A computer program was able to do a scientific exchange by chatting with human judges pretending to be a 13 year old boy test. Hence it was for the first time a computer program was able to pass the Alan Turing Test. This test measures the ability of machines to think as human.
This is indeed a remarkable milestone as far as the history of computer science and artificial intelligence is concerned. For the first time, a computer program was able to fool researchers by posing as a 13 year old boy named Eugene Goostman. By doing this, it has passed the famous Famous Alan Turing test which was devised in 1950 by the famous British mathematician to measure the ability of a machine to “think.” The test consists of deceiving at least 30% of human judges in 5 minutes time by text exchanges. Until today, no machine was ever able to pass this test.
This chat software Eugene Goostman was the brainchild of Russian Computer scientists. This test was held at the University Of reading in UK. The chat software was able to convince 33% of judges that it is a human. According to developers of the software the age of the boy was chosen as 13 years. This was done, so that judges might expect that the boy can can say anything without perfectly knowing everything. Hence, all this was to create the plausible personality of a 13 years old boy.
According to some researchers, a computer software achieving such capability is something alarming in the context of the cybercrimes.
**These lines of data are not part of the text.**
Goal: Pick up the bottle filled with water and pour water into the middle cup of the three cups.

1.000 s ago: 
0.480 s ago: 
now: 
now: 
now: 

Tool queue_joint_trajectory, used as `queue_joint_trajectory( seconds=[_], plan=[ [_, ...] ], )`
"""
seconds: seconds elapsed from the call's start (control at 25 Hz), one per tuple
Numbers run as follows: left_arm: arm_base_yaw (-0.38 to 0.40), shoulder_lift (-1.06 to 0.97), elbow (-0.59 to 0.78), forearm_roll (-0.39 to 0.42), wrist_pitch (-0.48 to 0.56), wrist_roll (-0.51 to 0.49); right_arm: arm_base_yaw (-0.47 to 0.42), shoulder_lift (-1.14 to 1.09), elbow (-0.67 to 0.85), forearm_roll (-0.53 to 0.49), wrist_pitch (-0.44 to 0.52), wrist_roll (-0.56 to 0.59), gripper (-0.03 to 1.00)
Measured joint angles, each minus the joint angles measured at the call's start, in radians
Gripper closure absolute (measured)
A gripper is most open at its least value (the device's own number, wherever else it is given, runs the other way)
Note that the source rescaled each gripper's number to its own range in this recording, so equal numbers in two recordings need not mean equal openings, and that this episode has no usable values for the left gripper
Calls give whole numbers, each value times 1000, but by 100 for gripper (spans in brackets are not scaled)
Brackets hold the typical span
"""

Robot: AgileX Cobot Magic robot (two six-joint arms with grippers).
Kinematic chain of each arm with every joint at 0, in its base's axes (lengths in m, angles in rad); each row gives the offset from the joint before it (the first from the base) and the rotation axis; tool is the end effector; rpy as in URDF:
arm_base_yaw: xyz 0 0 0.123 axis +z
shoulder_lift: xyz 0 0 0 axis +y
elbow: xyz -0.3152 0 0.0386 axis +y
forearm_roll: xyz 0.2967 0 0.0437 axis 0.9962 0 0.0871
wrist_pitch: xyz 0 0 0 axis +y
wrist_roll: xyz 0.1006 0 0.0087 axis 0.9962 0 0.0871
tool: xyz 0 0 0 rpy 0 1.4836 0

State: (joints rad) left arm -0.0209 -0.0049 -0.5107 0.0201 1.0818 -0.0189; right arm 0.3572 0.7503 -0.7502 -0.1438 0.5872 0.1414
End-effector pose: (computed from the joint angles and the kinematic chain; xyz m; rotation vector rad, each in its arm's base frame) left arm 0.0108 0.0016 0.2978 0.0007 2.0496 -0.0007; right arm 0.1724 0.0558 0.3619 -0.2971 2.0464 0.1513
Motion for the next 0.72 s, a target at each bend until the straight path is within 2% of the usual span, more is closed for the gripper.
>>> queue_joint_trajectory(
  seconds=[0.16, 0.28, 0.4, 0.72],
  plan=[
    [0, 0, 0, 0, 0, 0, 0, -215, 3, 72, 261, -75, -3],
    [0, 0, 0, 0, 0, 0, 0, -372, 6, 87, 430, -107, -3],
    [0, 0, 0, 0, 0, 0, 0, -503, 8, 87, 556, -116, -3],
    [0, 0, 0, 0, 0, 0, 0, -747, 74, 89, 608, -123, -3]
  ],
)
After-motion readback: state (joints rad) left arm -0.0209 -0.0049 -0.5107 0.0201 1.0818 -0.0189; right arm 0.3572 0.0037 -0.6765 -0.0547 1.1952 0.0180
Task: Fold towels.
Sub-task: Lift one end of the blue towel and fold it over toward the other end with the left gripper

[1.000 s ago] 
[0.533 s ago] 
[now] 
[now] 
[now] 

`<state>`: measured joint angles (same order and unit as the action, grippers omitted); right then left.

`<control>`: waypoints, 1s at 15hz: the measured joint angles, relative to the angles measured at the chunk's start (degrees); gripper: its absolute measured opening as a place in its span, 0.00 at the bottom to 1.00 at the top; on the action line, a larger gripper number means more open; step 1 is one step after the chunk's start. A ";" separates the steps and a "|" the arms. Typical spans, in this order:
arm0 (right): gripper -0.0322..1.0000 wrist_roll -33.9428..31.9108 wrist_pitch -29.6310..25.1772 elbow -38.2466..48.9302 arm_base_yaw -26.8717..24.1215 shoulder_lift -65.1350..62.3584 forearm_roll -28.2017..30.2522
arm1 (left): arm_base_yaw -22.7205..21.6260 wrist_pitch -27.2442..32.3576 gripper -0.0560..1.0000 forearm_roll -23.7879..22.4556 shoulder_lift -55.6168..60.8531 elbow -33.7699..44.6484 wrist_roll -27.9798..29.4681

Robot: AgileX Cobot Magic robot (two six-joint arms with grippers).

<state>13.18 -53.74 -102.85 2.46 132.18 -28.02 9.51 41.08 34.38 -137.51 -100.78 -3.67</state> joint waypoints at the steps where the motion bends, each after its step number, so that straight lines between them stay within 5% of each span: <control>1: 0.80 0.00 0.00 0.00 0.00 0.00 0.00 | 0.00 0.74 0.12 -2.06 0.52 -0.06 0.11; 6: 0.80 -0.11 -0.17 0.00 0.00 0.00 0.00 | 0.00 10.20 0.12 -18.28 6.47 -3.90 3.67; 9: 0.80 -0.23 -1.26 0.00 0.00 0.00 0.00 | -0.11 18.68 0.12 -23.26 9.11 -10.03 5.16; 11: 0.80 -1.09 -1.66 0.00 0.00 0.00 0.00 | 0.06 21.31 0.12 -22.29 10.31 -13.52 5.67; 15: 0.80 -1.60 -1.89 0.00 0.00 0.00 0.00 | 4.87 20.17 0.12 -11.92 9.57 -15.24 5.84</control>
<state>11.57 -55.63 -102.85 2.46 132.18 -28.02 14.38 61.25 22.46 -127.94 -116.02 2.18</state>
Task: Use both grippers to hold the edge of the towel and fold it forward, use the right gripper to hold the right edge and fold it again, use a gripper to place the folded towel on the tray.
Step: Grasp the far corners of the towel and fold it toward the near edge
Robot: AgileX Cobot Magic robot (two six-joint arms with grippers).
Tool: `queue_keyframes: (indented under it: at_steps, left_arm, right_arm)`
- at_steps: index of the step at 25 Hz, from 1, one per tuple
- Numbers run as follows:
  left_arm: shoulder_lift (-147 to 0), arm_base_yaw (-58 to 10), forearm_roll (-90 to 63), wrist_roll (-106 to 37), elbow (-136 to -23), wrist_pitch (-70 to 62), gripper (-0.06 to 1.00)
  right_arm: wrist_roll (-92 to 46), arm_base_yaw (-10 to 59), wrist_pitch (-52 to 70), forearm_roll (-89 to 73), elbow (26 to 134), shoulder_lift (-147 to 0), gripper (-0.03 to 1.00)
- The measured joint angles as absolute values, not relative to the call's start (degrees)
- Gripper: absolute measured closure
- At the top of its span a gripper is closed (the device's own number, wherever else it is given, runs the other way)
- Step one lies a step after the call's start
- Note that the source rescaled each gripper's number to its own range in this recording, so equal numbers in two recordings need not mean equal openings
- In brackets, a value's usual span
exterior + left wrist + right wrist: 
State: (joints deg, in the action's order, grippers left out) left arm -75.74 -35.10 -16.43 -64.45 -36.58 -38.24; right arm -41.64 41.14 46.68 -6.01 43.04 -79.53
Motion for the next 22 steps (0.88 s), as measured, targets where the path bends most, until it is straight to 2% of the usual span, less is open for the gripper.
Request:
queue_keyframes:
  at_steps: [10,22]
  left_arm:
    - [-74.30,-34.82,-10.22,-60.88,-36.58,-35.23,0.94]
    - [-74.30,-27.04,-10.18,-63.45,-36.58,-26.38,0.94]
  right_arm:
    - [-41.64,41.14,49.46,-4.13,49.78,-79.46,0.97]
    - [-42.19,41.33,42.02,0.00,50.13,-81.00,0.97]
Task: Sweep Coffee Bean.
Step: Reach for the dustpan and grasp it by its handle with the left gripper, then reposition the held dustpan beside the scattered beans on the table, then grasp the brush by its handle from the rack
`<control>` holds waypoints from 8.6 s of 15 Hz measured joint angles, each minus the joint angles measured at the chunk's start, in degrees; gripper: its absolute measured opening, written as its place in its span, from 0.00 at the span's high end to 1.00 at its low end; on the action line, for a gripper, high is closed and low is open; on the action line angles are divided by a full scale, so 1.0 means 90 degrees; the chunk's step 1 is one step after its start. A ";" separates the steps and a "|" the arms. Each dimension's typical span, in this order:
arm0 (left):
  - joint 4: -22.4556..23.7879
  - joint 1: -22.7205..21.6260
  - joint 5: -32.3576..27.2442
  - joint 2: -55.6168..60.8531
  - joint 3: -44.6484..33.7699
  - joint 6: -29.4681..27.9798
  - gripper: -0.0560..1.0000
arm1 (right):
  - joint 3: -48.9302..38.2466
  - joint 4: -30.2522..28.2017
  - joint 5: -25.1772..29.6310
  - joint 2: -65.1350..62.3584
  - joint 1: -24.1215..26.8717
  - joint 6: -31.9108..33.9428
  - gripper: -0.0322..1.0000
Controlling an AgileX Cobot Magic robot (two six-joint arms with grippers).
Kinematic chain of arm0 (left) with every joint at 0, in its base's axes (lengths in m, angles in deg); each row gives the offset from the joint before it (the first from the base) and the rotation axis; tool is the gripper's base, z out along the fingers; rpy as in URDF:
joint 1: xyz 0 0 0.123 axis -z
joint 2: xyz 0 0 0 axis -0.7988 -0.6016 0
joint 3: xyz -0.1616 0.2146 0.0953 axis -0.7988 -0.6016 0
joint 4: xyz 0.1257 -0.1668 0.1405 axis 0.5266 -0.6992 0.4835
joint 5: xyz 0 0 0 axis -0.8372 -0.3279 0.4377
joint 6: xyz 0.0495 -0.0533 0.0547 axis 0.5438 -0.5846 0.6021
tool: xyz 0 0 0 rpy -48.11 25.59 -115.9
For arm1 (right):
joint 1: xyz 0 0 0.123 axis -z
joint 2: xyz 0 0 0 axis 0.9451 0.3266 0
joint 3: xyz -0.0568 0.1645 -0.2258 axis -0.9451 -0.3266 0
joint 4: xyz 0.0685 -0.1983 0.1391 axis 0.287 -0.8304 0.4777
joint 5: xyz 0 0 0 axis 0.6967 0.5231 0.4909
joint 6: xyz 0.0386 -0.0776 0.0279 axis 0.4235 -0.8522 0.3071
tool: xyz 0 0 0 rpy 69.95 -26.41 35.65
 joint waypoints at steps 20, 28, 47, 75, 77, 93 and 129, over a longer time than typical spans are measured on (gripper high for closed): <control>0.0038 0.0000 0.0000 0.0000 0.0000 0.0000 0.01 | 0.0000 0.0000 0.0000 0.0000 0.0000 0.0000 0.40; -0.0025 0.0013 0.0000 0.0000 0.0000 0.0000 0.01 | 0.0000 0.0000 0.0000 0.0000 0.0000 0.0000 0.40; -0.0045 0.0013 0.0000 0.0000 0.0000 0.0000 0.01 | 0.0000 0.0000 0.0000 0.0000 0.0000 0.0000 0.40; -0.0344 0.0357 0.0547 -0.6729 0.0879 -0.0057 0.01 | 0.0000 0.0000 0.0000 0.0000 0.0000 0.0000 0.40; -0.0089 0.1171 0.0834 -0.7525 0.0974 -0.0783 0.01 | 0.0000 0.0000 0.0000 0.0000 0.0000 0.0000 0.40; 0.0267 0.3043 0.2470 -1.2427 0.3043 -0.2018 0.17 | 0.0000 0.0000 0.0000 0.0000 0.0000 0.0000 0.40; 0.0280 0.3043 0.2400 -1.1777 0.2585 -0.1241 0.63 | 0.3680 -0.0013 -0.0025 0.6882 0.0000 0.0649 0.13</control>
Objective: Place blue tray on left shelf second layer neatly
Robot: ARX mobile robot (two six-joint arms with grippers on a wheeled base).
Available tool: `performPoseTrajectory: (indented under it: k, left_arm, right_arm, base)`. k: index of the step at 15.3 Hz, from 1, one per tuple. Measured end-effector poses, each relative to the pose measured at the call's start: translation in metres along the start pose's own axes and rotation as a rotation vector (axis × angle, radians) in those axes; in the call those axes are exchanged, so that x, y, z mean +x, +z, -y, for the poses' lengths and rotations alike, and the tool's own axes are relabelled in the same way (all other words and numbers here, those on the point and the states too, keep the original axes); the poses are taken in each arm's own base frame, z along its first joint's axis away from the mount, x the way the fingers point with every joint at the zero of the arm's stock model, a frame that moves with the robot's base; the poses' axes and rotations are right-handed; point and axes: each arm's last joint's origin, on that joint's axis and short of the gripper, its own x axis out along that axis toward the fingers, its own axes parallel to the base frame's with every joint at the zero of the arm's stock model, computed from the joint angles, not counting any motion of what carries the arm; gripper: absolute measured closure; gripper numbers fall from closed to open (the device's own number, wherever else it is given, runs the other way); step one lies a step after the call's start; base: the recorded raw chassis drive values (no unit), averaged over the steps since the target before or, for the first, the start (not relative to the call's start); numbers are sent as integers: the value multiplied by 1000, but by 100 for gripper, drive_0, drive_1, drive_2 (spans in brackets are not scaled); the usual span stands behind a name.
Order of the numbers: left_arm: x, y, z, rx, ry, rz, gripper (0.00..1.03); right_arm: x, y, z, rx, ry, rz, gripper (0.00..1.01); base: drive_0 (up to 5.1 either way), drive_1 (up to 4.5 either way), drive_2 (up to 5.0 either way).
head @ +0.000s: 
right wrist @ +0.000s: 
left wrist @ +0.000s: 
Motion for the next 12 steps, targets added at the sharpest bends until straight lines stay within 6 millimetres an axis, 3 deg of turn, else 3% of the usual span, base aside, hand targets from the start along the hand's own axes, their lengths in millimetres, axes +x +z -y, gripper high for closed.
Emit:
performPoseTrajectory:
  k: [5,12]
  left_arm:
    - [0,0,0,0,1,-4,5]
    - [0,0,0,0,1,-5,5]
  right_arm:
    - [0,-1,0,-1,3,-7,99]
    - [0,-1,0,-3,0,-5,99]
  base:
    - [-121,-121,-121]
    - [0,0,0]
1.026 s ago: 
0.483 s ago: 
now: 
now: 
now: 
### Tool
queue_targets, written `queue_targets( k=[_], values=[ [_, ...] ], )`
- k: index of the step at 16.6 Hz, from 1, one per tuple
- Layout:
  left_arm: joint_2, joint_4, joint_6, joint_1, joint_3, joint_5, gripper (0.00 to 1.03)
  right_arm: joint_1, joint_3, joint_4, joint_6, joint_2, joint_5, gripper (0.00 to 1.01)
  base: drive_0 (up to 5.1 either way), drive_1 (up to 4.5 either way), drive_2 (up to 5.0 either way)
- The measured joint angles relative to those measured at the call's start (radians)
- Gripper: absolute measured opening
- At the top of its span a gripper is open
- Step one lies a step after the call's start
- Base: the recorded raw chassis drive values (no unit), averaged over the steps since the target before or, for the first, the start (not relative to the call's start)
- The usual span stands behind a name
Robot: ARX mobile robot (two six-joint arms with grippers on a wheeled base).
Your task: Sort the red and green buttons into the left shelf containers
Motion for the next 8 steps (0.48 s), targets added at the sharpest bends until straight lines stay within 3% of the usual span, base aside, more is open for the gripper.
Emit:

As it would mean that computer softwares will be able to deceive the people into believing something that is not true.
This test is named after the British mathematician died who died 60 years ago in 1954 and is considered by many as the father of computer science. He got a Noble Prize but was persecuted because of his homosexuality, humiliated and ultimately driven to suicide.
The test was held on Saturday, June 7 by the Royal Society and there were 5 competitor computer programs. The judges also included Lord Sharkey who was the one who led the successful campaign for the rehabilitation and pardon Alan Turing. Which was finally granted last year posthumously.
He was in fact one of the unsung heroes of the Second World War. According to historians, his scientific work had reduced the length of German war effort by more than two years. He managed to break the the formulas of Enigma encryption machine used by the German army for its secret communications.
Alan Turing created the test in 1950 that bears his name. This test is important because it measures the ability of a machine to imitate and reproduce the pattern of thought of a human which is one of the major goals of artificial intelligence.